Pues lo mismo se puede aplicar a los pirrónicos, que defienden, igualmente, la teoría del placer.

¿Y qué decir de la doctrina de los epicúreos, que reducen la vida futura a la nada, siendo la muerte el fin de todo?; ¿qué de los estoicos, cuyo Dios es el fuego, cuya alma es una centella de ese fuego, sin libertad ni vida futura?; ¿qué de los eclécticos, quienes confunden todas las doctrinas, sin encontrar la verdad?; ¿qué de los neoplatónicos, quienes afirmaban que de los dogmas cristianos nada había que les hiciera dignos de ser considerados como religiosos, sino como temas de estudios filosóficos?

Los protestantes mantenían, también, la doctrina de la justificación por los solos méritos de Cristo y sin la eficacia de las obras.

Los alumbrados y quietistas defendían la idea de la contemplación pura en que, perdiendo el alma su individualidad, abismándose en la infinita esencia, aniquilándose, por decirlo así, llega a tal estado de perfección e irresponsabilidad, que el pecado cometido entonces, no es pecado, herejías éstas que son como el resumen de las mantenidas desde los tiempos de los bracmanes o gimnosofistas de la India, pasando por los budhistas, por la escuela neoplatónica, hasta los Nicolaítas, Cainitas y Adamitas.

Y como nota saliente habremos de hacer mención de una congregación secreta que, en 1529 se descubrió en Toledo, llamada de alumbrados y dexados, cuyos miembros eran, casi todos, ignorantes, analfabetos e idiotas.

El cronista Alonso de Santa Cruz nos dice[195] que su doctrina era una mezcla de luteranismo, quietismo y de iluminismo fantástico.

He aquí sus errores principales:

Afirmaban que no había infierno.

Que el Padre había encarnado con el Hijo y que en la bienaventuranza había fe, y los que lloraban sus pecados eran propietarios de sí mismos.

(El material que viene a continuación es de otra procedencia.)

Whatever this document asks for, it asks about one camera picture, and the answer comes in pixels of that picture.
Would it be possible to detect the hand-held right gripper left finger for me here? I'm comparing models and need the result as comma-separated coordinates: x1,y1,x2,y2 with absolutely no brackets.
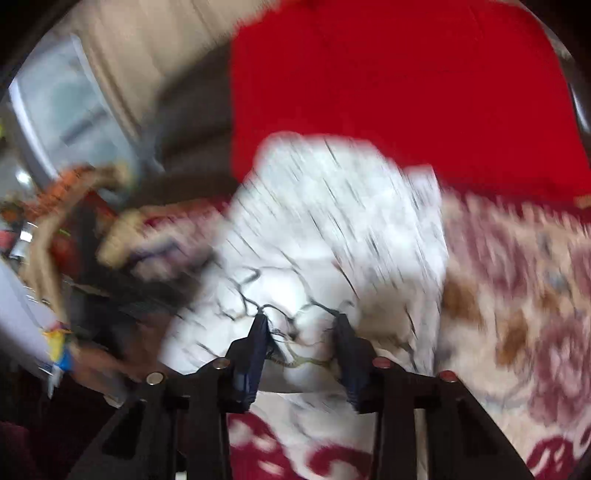
65,314,271,480

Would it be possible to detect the red cushion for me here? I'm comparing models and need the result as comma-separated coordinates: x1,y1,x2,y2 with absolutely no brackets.
230,0,591,204

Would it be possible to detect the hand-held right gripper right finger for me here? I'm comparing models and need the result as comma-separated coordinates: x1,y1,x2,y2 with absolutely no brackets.
332,314,536,480

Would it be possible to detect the white printed shirt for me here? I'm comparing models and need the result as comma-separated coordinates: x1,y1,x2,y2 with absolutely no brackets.
159,131,451,467

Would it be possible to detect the floral blanket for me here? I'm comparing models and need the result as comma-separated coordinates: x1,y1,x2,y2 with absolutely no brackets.
99,189,591,480

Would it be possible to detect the brown leather sofa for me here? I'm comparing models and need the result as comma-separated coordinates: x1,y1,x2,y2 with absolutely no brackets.
136,41,245,206

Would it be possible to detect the beige curtain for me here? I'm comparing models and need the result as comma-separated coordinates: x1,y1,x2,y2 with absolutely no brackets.
60,0,287,139

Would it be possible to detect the window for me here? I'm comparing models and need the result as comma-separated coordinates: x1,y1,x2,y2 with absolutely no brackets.
9,34,134,185

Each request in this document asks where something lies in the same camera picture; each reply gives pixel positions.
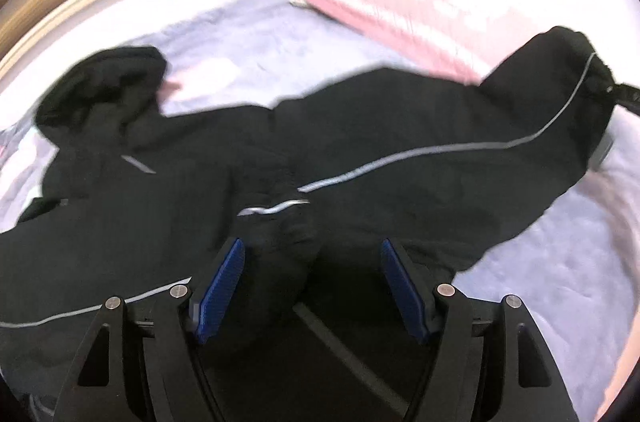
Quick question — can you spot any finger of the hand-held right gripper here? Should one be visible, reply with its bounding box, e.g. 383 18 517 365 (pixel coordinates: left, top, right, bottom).
602 81 640 115
591 133 615 173

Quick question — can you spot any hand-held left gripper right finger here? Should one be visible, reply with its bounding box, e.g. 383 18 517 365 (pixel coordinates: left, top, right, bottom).
380 237 579 422

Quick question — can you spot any black jacket with grey piping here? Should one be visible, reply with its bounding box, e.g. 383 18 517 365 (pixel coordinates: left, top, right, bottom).
0 26 618 422

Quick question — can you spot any grey blanket with pink flowers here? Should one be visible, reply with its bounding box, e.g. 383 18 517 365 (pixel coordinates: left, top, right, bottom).
0 0 640 422

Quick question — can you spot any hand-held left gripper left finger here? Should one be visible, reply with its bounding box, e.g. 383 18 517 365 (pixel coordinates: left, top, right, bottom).
52 237 246 422

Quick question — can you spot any pink pillow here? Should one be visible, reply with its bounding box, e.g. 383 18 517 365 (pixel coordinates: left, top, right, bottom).
290 0 566 86

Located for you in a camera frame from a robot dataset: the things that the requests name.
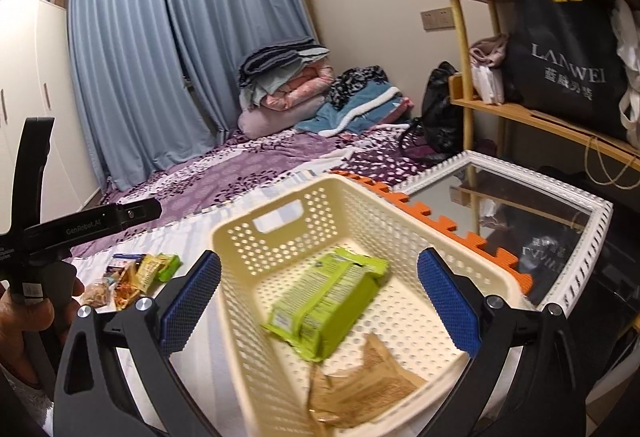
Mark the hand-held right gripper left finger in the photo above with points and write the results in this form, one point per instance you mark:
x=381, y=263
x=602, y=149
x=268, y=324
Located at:
x=192, y=297

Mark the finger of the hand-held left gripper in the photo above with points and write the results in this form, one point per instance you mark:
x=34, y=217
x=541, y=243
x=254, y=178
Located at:
x=142, y=210

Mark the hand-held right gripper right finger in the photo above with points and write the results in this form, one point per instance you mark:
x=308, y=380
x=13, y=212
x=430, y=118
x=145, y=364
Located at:
x=450, y=307

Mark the blue checked snack packet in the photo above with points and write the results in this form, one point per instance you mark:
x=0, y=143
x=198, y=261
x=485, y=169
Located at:
x=122, y=261

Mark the cream perforated plastic basket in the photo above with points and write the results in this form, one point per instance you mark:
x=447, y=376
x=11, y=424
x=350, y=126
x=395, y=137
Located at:
x=280, y=237

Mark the brown snack packet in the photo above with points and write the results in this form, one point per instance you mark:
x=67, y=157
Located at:
x=360, y=382

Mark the large green snack packet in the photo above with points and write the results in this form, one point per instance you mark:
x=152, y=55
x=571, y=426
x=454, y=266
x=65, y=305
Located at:
x=325, y=302

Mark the person's left hand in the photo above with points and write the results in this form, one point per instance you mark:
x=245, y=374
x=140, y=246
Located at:
x=20, y=342

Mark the small green snack packet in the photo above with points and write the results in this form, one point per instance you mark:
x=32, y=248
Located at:
x=161, y=267

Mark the striped bed sheet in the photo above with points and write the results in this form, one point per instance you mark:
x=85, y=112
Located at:
x=200, y=229

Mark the orange snack packet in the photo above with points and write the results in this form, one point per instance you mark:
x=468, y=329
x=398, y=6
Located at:
x=127, y=289

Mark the orange foam mat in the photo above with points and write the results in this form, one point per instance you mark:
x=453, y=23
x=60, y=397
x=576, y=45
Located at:
x=452, y=229

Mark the purple floral bed sheet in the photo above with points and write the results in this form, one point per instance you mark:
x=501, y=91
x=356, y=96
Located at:
x=240, y=167

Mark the white wardrobe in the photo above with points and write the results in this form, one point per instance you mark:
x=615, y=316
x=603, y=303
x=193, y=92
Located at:
x=50, y=92

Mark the white framed mirror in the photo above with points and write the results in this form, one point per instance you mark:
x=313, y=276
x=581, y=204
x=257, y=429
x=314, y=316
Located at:
x=595, y=227

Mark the lilac folded duvet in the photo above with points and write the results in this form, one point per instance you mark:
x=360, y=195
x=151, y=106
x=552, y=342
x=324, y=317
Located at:
x=280, y=117

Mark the light green folded blanket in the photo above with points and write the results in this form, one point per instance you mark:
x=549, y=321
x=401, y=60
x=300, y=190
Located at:
x=260, y=88

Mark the pink folded quilt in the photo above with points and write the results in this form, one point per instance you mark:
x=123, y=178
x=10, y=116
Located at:
x=297, y=89

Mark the dark grey folded blanket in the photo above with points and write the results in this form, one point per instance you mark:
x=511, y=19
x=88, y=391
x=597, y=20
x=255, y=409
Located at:
x=277, y=56

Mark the blue fleece blanket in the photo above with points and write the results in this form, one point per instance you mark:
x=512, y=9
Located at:
x=350, y=114

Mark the stack of white papers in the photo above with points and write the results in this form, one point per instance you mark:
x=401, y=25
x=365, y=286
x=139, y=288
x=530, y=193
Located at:
x=487, y=82

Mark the leopard print cloth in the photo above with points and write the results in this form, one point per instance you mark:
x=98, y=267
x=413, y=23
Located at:
x=357, y=84

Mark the pink folded cloth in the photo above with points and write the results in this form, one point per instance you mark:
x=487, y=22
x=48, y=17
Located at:
x=490, y=49

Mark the black tote bag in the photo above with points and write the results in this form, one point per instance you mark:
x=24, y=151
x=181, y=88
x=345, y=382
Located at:
x=560, y=67

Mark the white tote bag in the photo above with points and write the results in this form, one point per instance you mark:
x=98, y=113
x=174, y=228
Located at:
x=629, y=67

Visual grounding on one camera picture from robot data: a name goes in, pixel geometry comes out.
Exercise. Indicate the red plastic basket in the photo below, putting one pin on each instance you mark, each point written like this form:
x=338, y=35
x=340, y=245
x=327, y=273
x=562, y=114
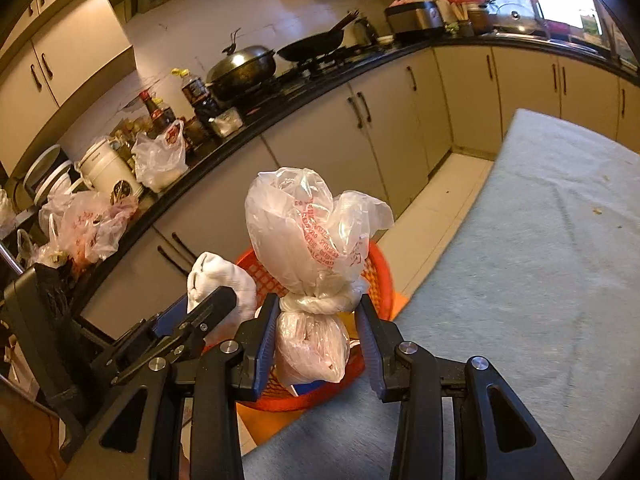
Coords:
x=380, y=280

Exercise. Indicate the row of spice jars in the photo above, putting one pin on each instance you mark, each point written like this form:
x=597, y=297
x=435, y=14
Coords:
x=127, y=135

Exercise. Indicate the black kitchen countertop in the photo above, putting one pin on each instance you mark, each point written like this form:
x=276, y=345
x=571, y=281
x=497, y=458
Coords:
x=260, y=115

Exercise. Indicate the steel pot with lid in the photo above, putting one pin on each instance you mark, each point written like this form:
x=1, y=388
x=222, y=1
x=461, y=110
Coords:
x=245, y=67

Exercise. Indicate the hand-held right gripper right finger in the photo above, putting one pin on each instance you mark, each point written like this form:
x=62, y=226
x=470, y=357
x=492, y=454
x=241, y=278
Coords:
x=371, y=355

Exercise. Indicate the black wok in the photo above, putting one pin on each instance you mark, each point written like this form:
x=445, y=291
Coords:
x=310, y=45

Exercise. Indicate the white grey pot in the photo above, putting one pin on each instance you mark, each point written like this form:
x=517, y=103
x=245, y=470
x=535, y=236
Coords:
x=50, y=170

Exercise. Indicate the cream tall upper cabinets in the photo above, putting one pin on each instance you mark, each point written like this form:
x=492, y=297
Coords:
x=75, y=50

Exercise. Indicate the pink print plastic bags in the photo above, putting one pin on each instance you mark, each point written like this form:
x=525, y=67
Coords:
x=85, y=225

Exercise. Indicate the yellow cap oil bottle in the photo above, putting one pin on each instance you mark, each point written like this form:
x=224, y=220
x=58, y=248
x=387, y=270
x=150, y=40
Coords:
x=197, y=92

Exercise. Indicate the cream lower kitchen cabinets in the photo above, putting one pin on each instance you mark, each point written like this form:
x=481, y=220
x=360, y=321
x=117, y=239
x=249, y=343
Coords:
x=400, y=125

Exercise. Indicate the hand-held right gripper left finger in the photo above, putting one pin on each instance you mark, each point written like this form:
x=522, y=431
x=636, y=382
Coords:
x=267, y=342

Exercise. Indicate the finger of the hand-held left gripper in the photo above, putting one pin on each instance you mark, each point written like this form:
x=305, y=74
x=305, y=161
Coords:
x=170, y=317
x=210, y=310

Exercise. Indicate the red cap sauce bottle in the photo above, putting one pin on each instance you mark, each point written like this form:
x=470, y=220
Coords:
x=157, y=115

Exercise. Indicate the steel kettle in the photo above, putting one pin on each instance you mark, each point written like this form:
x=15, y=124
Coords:
x=365, y=32

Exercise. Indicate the chopstick holder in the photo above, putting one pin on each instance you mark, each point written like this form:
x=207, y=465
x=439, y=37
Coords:
x=461, y=22

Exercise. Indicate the glass pot lid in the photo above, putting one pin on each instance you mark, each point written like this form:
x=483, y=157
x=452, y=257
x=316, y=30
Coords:
x=517, y=20

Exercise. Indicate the silver black rice cooker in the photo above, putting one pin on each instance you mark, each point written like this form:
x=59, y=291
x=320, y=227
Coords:
x=415, y=20

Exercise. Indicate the green label detergent bottle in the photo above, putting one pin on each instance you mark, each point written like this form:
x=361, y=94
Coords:
x=590, y=22

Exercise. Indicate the white red print plastic bag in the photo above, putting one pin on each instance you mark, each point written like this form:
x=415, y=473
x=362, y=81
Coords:
x=160, y=160

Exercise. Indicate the gas stove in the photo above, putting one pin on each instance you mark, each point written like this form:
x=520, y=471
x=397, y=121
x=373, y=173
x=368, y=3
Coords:
x=330, y=62

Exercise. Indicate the small steel container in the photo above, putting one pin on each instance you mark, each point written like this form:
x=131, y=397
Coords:
x=226, y=122

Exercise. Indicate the white electric cooker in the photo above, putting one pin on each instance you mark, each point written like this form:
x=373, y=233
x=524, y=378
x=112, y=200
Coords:
x=105, y=165

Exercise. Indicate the knotted red print plastic bag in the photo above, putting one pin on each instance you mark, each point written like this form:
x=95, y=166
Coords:
x=300, y=240

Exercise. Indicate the white cloth wad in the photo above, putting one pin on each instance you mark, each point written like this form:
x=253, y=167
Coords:
x=220, y=275

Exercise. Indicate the dark brown pot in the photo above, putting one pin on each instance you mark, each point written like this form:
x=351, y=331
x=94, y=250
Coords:
x=480, y=20

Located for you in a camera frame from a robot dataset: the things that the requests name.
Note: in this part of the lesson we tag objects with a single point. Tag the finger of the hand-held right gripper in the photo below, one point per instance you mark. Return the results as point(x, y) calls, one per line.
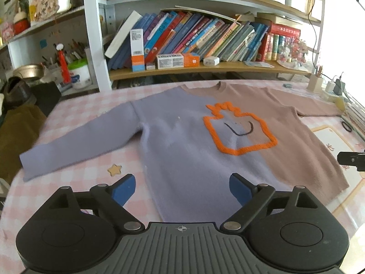
point(352, 158)

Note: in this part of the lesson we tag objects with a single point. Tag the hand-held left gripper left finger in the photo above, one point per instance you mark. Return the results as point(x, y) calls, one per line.
point(124, 189)

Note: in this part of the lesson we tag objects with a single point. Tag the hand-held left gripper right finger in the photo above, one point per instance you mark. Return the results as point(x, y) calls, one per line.
point(239, 189)

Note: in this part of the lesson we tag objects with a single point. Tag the purple and brown sweater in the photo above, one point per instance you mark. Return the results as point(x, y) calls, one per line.
point(176, 148)

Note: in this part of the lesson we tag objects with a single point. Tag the white power strip with chargers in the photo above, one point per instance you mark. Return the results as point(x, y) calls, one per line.
point(335, 91)

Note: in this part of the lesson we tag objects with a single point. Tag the beige pen holder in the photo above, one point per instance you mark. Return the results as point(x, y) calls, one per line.
point(315, 83)

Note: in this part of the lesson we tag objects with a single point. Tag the pink checkered tablecloth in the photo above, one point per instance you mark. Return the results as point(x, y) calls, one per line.
point(85, 111)

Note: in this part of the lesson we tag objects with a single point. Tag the small blue eraser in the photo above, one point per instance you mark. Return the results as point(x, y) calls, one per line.
point(287, 85)

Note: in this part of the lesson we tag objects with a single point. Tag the pink figurine set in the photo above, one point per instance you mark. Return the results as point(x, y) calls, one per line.
point(296, 52)

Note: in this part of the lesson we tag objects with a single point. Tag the olive brown cloth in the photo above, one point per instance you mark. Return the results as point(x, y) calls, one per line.
point(17, 132)

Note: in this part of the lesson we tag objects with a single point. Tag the white tub with green lid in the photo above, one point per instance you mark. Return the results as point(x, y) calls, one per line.
point(79, 74)

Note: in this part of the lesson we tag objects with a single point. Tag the small white box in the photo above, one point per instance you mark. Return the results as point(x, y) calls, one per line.
point(150, 66)

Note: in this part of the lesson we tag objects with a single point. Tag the wooden bookshelf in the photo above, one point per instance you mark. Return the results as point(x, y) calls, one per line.
point(199, 69)

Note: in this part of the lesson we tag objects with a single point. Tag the white charger adapter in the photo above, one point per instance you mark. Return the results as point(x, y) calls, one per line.
point(211, 61)

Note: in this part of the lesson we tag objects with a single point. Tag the red bottle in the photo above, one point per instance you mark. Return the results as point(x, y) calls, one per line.
point(64, 67)

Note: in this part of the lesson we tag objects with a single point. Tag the flat white orange box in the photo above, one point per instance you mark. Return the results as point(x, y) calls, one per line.
point(178, 60)

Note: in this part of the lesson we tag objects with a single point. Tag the tall white orange blue box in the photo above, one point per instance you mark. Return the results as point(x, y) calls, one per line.
point(137, 50)

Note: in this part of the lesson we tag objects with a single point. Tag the brown leather shoe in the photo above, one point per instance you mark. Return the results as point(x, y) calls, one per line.
point(17, 91)

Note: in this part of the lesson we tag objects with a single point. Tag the brass bowl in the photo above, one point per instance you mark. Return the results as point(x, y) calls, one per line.
point(27, 70)

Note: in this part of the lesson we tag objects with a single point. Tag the row of books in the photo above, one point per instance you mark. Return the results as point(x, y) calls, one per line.
point(199, 34)

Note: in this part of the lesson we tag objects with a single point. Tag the red round jar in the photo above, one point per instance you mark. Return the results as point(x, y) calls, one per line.
point(21, 22)

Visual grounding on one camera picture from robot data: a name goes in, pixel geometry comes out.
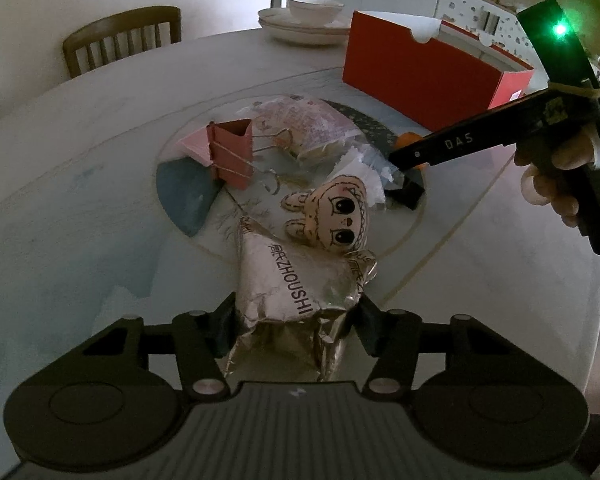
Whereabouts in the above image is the brown wooden chair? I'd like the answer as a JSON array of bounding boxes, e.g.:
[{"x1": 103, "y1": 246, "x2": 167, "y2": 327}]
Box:
[{"x1": 62, "y1": 6, "x2": 182, "y2": 79}]

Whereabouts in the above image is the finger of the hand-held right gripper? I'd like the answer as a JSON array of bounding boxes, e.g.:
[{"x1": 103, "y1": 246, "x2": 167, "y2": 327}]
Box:
[
  {"x1": 389, "y1": 141, "x2": 433, "y2": 168},
  {"x1": 384, "y1": 170, "x2": 427, "y2": 211}
]

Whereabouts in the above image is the white bowl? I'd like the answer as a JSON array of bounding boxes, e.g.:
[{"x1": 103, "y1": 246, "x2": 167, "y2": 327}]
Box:
[{"x1": 286, "y1": 0, "x2": 346, "y2": 23}]

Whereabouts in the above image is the cream plush doll keychain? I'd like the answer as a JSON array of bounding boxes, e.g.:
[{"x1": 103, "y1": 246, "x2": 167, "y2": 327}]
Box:
[{"x1": 281, "y1": 174, "x2": 370, "y2": 251}]

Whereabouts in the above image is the red cardboard box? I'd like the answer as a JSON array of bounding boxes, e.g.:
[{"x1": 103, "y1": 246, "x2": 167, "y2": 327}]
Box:
[{"x1": 341, "y1": 10, "x2": 537, "y2": 133}]

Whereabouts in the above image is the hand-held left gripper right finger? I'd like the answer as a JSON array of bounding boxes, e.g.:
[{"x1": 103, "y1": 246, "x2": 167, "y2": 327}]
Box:
[{"x1": 352, "y1": 300, "x2": 518, "y2": 402}]

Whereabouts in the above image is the silver foil snack packet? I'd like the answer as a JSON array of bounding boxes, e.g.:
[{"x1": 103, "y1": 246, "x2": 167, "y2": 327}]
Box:
[{"x1": 223, "y1": 215, "x2": 379, "y2": 383}]

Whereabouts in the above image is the white desktop table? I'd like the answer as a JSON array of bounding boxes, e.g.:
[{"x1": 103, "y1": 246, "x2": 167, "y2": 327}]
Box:
[{"x1": 0, "y1": 25, "x2": 600, "y2": 480}]

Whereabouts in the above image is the pink paper pad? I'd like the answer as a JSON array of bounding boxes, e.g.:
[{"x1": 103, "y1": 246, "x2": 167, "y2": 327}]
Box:
[{"x1": 181, "y1": 127, "x2": 216, "y2": 167}]

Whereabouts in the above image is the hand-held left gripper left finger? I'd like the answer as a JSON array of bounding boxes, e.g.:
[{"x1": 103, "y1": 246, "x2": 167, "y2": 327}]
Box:
[{"x1": 82, "y1": 294, "x2": 238, "y2": 402}]

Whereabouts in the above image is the white plate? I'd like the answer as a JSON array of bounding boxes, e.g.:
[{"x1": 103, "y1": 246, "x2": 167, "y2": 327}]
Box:
[
  {"x1": 257, "y1": 7, "x2": 353, "y2": 37},
  {"x1": 264, "y1": 30, "x2": 352, "y2": 47}
]

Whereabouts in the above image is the pink binder clip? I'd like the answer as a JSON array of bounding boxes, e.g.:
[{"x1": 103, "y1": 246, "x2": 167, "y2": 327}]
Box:
[{"x1": 206, "y1": 119, "x2": 293, "y2": 195}]

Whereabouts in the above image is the person's right hand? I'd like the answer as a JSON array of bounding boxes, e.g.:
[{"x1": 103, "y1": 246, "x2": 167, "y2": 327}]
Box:
[{"x1": 514, "y1": 121, "x2": 600, "y2": 228}]

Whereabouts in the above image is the small orange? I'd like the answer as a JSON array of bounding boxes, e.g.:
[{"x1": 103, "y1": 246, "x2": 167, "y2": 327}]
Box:
[{"x1": 396, "y1": 131, "x2": 428, "y2": 168}]

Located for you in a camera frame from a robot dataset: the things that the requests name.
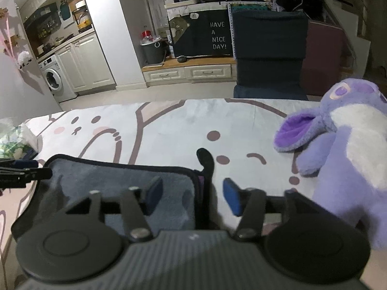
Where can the black range hood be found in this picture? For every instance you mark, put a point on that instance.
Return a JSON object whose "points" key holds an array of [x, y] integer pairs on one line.
{"points": [[40, 16]]}

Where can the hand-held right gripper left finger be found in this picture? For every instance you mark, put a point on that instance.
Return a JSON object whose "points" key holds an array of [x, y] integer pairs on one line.
{"points": [[154, 194]]}

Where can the printed cartoon bed sheet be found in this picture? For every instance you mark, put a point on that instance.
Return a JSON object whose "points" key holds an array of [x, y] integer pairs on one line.
{"points": [[169, 127]]}

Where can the white kitchen cabinet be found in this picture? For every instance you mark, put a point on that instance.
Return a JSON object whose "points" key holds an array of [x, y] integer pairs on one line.
{"points": [[87, 63]]}

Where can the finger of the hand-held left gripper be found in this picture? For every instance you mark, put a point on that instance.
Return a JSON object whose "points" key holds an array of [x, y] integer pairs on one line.
{"points": [[28, 173]]}

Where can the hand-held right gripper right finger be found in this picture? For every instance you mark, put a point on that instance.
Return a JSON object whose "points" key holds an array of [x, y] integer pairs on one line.
{"points": [[231, 197]]}

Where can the dark printed cloth cover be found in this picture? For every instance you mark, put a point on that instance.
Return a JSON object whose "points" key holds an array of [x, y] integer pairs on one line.
{"points": [[202, 33]]}

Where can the white sheep plush magnet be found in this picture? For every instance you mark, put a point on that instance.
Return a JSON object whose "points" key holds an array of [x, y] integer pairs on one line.
{"points": [[24, 59]]}

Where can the grey towel with black trim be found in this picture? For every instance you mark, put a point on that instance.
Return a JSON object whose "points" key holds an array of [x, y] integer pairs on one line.
{"points": [[99, 184]]}

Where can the dark blue chair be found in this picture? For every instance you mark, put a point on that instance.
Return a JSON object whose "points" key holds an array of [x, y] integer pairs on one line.
{"points": [[269, 54]]}

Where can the small black round object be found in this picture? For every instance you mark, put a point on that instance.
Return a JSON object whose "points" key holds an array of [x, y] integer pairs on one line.
{"points": [[182, 59]]}

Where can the purple plush toy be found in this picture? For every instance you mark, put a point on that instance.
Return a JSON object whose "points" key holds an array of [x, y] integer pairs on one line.
{"points": [[356, 157]]}

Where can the maroon cabinet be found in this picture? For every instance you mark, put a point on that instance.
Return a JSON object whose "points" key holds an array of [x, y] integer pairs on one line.
{"points": [[328, 57]]}

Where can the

Decían que no eran necesarios los actos exteriores de la adoración, pues era una imperfección... Las obras que se hacen con fe, esperanza y caridad no son por amor a Dios, sino por propio interés. Vedaban la meditación de Cristo. Sostenían que Dios viene más directamente al alma humana que a la hostia consagrada; que la suma perfección no estaba en servir a Dios, ni en guardar sus mandamientos, ni en hacer penitencia, y, entre otros muchísimos errores más, sostenían que aunque no hubiera pecado Adán, no habría entrado nadie en el Cielo, si no hubiese nacido el Hijo de Dios.